On Tue, 2022-11-22 at 12:58 -0800, Kuniyuki Iwashima wrote:
> Wei Chen reported sk->sk_socket can be NULL in sk_user_ns(). [0][1]
> 
> It seems that syzbot was dumping an AF_UNIX socket while closing it,
> and there is a race below.
> 
>   unix_release_sock               unix_diag_handler_dump
>   |                               `- unix_diag_get_exact
>   |                                  |- unix_lookup_by_ino
>   |                                  |  |- spin_lock(&net->unx.table.locks[i])
>   |                                  |  |- sock_hold
>   |                                  |  `- spin_unlock(&net->unx.table.locks[i])
>   |- unix_remove_socket(net, sk)     |     /* after releasing this lock,
>   |  /* from here, sk cannot be      |      * there is no guarantee that
>   |   * seen in the hash table.      |      * sk is not SOCK_DEAD.
>   |   */                             |      */
>   |                                  |
>   |- unix_state_lock(sk)             |
>   |- sock_orphan(sk)                 `- sk_diag_fill
>   |  |- sock_set_flag(sk, SOCK_DEAD)    `- sk_diag_dump_uid
>   |  `- sk_set_socket(sk, NULL)            `- sk_user_ns
>   `- unix_state_unlock(sk)                   `- sk->sk_socket->file->f_cred->user_ns
>                                                 /* NULL deref here */
> 
> After releasing the bucket lock, we cannot guarantee that the found
> socket is still alive.  Then, we have to check the SOCK_DEAD flag
> under unix_state_lock() and keep holding it unless we access the socket.
> 
> In this case, however, we cannot acquire unix_state_lock() in
> unix_lookup_by_ino() because we lock it later in sk_diag_dump_peer(),
> resulting in deadlock.
> 
> Instead, we do not release the bucket lock; then, we can safely access
> sk->sk_socket later in sk_user_ns(), and there is no deadlock scenario.

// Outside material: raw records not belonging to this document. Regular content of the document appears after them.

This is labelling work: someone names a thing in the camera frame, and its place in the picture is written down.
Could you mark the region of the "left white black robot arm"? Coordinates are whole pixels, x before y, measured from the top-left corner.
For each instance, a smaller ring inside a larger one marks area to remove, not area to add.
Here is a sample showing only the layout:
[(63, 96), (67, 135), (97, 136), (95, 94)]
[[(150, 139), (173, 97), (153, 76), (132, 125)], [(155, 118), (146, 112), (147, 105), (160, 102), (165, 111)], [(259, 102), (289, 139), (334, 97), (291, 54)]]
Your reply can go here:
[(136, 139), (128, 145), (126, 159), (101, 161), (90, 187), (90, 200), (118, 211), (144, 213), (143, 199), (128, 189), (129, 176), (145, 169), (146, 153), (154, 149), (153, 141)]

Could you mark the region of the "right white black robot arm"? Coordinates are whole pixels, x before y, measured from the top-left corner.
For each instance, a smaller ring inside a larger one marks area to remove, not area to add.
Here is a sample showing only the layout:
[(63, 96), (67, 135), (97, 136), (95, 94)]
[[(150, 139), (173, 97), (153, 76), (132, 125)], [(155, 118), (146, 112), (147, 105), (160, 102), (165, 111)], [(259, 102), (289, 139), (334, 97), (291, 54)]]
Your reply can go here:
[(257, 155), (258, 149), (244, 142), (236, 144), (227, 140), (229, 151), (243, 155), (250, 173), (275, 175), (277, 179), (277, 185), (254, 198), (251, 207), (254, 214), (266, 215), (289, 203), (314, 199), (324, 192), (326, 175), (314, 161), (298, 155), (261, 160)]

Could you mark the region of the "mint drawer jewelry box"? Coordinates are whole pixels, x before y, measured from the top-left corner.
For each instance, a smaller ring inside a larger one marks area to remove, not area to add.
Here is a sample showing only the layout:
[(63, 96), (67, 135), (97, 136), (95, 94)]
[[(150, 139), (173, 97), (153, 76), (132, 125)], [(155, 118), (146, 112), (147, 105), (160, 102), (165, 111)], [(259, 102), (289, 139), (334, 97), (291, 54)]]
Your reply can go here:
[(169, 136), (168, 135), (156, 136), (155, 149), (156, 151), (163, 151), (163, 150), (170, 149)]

> We are already using this strategy in unix_diag_dump().
> 
> Note we have to call nlmsg_new() before unix_lookup_by_ino() not to
> change the flag from GFP_KERNEL to GFP_ATOMIC.
> 
> [0]: https://lore.kernel.org/netdev/CAO4mrfdvyjFpokhNsiwZiP-wpdSD0AStcJwfKcKQdAALQ9_2Qw@mail.gmail.com/
> [1]:
> BUG: kernel NULL pointer dereference, address: 0000000000000270
> #PF: supervisor read access in kernel mode
> #PF: error_code(0x0000) - not-present page
> PGD 12bbce067 P4D 12bbce067 PUD 12bc40067 PMD 0
> Oops: 0000 [#1] PREEMPT SMP
> CPU: 0 PID: 27942 Comm: syz-executor.0 Not tainted 6.1.0-rc5-next-20221118 #2
> Hardware name: QEMU Standard PC (i440FX + PIIX, 1996), BIOS
> rel-1.13.0-48-gd9c812dda519-prebuilt.qemu.org 04/01/2014
> RIP: 0010:sk_user_ns include/net/sock.h:920 [inline]
> RIP: 0010:sk_diag_dump_uid net/unix/diag.c:119 [inline]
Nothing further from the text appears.